◆ **TASK DIRECTIONS**:
Please state the number of lines in the entries below where the word "benchmark" appears. Include nothing else.
** THE INPUT follows **
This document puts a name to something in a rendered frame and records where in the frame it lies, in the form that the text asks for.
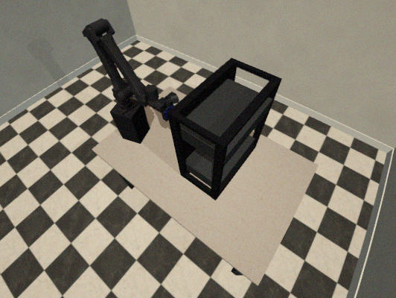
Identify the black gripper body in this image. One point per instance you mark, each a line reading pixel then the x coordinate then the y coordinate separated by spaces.
pixel 164 106

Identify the black metal rack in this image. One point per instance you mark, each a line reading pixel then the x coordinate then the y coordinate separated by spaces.
pixel 207 126

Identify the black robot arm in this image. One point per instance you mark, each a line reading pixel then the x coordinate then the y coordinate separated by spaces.
pixel 106 47

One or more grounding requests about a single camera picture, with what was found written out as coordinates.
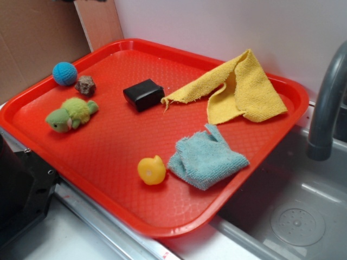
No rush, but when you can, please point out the red plastic tray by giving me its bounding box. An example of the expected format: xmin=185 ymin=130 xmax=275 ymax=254
xmin=1 ymin=39 xmax=309 ymax=238

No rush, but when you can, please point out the light blue cloth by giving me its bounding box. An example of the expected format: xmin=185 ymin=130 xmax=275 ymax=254
xmin=168 ymin=124 xmax=249 ymax=191

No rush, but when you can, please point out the black square block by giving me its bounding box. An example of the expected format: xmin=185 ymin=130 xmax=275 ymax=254
xmin=123 ymin=79 xmax=165 ymax=112

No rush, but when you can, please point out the yellow rubber duck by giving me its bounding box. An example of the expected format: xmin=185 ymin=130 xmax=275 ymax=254
xmin=137 ymin=155 xmax=166 ymax=185

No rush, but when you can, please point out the yellow cloth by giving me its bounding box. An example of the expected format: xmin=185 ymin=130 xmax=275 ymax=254
xmin=161 ymin=49 xmax=287 ymax=125

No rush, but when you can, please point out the brown rock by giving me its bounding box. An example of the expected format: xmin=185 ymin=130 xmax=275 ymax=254
xmin=74 ymin=75 xmax=97 ymax=98

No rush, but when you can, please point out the green plush turtle toy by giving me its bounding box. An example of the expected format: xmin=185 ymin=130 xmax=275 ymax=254
xmin=45 ymin=97 xmax=99 ymax=133

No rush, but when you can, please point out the blue knitted ball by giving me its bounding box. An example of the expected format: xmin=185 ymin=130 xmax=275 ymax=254
xmin=52 ymin=62 xmax=78 ymax=86

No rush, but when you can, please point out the grey sink basin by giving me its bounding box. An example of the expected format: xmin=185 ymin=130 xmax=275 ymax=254
xmin=214 ymin=127 xmax=346 ymax=259

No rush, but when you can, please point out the grey faucet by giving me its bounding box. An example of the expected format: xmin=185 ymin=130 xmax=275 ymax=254
xmin=306 ymin=42 xmax=346 ymax=161

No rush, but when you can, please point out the brown cardboard panel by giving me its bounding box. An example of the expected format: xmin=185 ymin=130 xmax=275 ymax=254
xmin=1 ymin=1 xmax=123 ymax=103

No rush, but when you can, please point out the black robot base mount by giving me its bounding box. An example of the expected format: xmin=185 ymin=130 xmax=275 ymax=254
xmin=1 ymin=137 xmax=58 ymax=248

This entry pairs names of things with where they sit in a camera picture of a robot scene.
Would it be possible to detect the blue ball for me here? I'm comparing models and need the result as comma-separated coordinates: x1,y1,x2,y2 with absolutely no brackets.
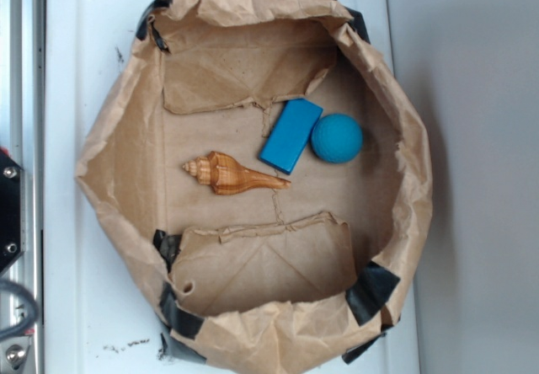
310,114,363,163

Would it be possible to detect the brown spiral seashell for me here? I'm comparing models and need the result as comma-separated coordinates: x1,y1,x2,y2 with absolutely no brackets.
182,151,291,195

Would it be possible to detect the blue rectangular block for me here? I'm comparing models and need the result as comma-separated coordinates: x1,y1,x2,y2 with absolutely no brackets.
259,99,323,174

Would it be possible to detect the brown paper bag tray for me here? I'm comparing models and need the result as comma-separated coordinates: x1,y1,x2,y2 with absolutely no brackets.
76,0,433,373

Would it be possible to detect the black mounting bracket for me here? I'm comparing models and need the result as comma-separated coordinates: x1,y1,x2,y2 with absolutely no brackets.
0,147,25,275

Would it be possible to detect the aluminium frame rail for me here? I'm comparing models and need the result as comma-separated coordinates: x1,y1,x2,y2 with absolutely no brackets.
1,0,45,373

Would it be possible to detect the silver corner bracket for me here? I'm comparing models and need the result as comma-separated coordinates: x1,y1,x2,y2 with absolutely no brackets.
1,334,33,374

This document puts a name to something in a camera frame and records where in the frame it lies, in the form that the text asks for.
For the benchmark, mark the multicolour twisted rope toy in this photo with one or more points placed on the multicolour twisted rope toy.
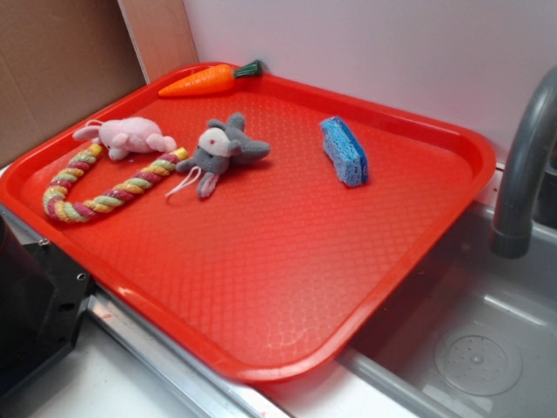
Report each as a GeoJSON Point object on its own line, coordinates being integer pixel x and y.
{"type": "Point", "coordinates": [56, 205]}

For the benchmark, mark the pink plush bunny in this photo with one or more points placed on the pink plush bunny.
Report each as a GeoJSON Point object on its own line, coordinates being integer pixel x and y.
{"type": "Point", "coordinates": [121, 137]}

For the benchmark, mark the brown cardboard panel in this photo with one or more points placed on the brown cardboard panel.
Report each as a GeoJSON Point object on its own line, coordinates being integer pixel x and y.
{"type": "Point", "coordinates": [61, 61]}

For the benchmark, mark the grey plastic sink basin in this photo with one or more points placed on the grey plastic sink basin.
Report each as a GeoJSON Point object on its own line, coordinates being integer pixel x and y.
{"type": "Point", "coordinates": [467, 334]}

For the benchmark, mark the red plastic tray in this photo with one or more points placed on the red plastic tray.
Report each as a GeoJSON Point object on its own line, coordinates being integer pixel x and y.
{"type": "Point", "coordinates": [276, 271]}

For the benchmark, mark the blue sponge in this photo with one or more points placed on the blue sponge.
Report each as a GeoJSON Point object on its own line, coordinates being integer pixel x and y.
{"type": "Point", "coordinates": [346, 153]}

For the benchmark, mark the grey plush mouse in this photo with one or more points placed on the grey plush mouse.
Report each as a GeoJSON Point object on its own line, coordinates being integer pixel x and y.
{"type": "Point", "coordinates": [220, 146]}

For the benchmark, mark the orange plastic toy carrot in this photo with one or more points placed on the orange plastic toy carrot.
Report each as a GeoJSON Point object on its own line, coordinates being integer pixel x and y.
{"type": "Point", "coordinates": [216, 79]}

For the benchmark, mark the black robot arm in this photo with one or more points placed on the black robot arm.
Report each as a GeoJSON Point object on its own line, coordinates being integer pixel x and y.
{"type": "Point", "coordinates": [44, 294]}

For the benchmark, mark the grey sink faucet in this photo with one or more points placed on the grey sink faucet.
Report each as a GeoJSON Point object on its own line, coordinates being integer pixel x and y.
{"type": "Point", "coordinates": [528, 187]}

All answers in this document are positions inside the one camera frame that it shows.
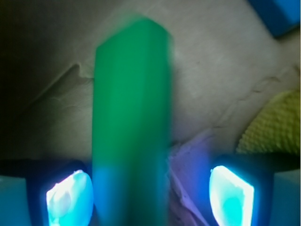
** End of THE INPUT **
◆ **EXERCISE ANSWER**:
10